#### EXERCISE AIM
Wherever the word "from" occurs in the lines below, copy the whole line.

#### DATA SEGMENT
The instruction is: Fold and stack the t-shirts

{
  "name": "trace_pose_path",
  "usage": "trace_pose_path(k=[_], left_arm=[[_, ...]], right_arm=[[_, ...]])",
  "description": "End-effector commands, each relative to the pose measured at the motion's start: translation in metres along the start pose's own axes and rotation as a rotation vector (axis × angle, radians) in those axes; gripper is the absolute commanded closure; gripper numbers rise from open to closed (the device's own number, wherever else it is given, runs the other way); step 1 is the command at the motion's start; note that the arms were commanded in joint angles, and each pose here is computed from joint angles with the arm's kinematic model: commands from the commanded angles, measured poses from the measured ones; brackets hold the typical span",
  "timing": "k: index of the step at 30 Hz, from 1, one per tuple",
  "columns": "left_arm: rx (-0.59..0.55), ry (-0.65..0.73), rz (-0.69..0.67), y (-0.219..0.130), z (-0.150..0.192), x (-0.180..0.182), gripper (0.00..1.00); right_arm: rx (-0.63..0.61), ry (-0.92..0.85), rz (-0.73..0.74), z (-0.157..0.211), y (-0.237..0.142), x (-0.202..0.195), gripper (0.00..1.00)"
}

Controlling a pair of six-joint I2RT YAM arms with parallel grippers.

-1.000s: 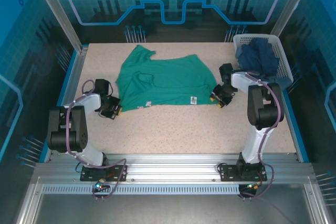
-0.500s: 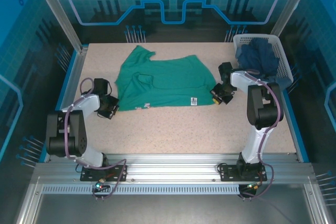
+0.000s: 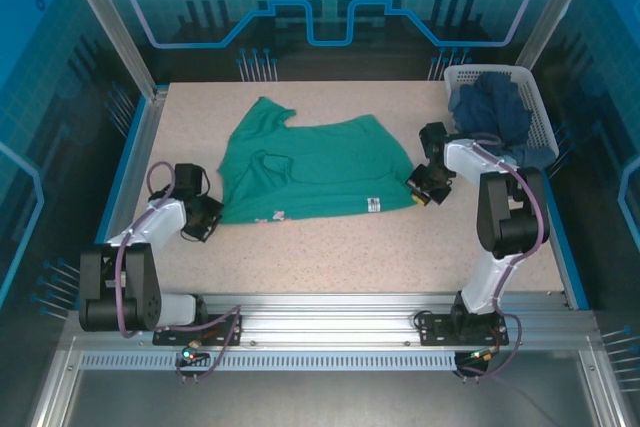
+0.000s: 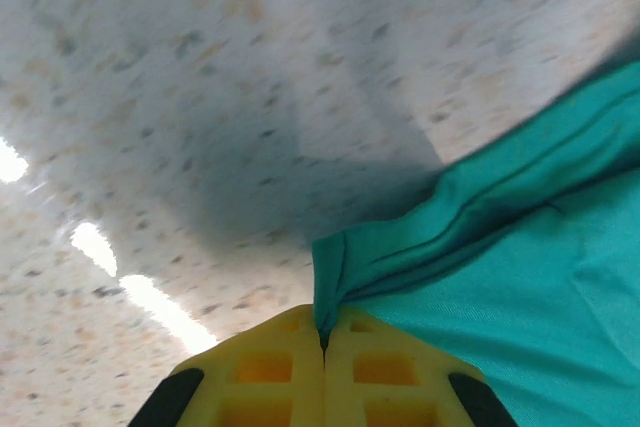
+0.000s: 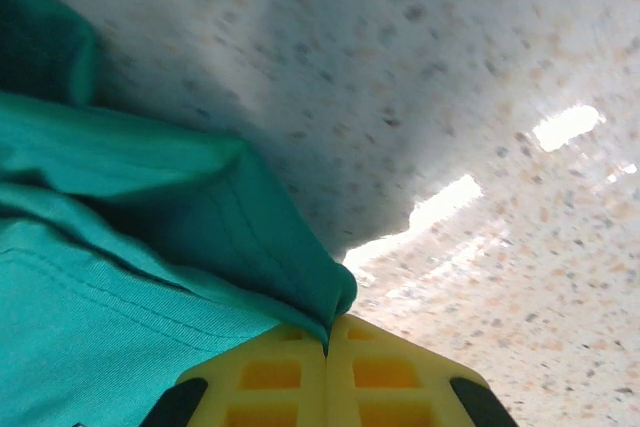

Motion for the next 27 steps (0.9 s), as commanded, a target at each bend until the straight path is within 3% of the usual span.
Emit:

#### ANSWER BELOW
  "description": "End-effector commands, each relative to the pose measured at the motion's start: translation in metres along the start pose's own axes and rotation as a rotation vector (axis × angle, radians) in those axes; gripper is the absolute commanded closure; gripper numbers rise from open to closed (the device's own number, wherever else it is given, runs the other way); step 1 is the command at the motion's start; note that the arms were commanded in joint angles, and each pose here is computed from joint angles with the arm's kinematic model: commands from the commanded angles, measured poses from the measured ones; brackets hold the typical span",
  "timing": "k: index of the step at 30 Hz, from 1, one per tuple",

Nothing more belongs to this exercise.